Hacker News new | ask | show | jobs
by exDM69 3435 days ago
These are all great options for massive parallelism, but that's not what I'm after.

I want explicit SIMD with 2/4/8/16 wide vectors, primarily to be used with 3d graphics and physics calculations.

2 comments

I use SIMDPP [0], which allows you to explicitly write SIMD instructions in a portable way. See the documentation [1] for the available commands. Specifically, I write code to be used on both x86 and ARM systems.

> libsimdpp is a portable header-only zero-overhead C++ wrapper around single-instruction multiple-data (SIMD) intrinsics found in many compilers. The library presents a single interface over several instruction sets in such a way that the same source code may be compiled for different instruction sets. The resulting object files then may be hooked into internal dynamic dispatch mechanism.

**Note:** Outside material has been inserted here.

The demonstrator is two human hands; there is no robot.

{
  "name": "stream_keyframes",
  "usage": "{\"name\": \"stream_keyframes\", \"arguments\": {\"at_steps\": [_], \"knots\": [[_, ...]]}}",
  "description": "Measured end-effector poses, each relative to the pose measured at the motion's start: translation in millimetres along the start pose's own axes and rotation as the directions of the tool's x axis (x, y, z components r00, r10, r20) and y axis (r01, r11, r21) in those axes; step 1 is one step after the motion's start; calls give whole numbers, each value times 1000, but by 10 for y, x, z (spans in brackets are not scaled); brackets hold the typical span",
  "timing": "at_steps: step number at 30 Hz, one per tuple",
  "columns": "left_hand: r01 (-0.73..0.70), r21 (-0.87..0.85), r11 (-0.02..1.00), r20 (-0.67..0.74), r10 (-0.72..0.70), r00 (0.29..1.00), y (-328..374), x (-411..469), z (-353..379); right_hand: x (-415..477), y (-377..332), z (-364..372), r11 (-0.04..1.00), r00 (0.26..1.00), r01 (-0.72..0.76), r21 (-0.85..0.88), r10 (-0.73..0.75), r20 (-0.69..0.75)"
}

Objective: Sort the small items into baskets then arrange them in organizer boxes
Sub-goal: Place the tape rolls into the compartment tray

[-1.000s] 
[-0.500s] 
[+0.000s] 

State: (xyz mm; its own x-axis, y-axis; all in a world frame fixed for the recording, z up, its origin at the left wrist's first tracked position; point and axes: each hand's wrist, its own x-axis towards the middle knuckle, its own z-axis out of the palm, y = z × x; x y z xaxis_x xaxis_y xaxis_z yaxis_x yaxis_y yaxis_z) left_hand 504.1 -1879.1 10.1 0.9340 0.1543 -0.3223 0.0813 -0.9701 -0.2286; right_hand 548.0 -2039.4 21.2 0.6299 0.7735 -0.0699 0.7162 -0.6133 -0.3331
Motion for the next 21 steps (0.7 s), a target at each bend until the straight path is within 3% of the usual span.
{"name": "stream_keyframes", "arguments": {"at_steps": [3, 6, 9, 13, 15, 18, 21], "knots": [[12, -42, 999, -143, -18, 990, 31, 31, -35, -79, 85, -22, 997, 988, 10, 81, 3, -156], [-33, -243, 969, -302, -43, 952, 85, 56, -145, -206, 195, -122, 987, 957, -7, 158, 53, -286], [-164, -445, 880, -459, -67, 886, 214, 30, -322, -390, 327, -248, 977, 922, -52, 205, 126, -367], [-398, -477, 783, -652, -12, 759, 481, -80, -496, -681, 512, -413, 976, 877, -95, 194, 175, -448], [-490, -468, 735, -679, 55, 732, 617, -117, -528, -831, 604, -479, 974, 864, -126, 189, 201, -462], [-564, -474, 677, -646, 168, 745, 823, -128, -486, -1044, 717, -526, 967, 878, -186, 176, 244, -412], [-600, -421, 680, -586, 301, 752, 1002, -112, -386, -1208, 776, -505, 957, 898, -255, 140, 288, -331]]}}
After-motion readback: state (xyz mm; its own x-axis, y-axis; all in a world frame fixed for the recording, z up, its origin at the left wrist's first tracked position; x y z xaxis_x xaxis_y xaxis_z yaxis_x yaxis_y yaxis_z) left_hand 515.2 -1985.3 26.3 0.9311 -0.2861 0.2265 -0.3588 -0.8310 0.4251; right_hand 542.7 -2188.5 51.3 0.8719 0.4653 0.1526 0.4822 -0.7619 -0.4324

> The library resolves differences between instruction sets by implementing the missing functionality as a combination of several intrinsics. Moreover, the library supplies a lot of additional, commonly used functionality, such as various variants of matrix transpositions, interleaving loads/stores, optimized compile-time shuffling instructions, etc. Each of these are implemented in the most efficient manner for the target instruction set. Finally, it's possible to fall back to native intrinsics when necessary, without compromising maintanability.

[0] https://github.com/p12tic/libsimdpp

[1] http://p12tic.github.io/libsimdpp/v2.0%7Erc2/libsimdpp/

Halide is for explicit SIMD, and a couple of the others provide good support for it as well. These tools are made by graphics and physics optimization people. Look at the examples.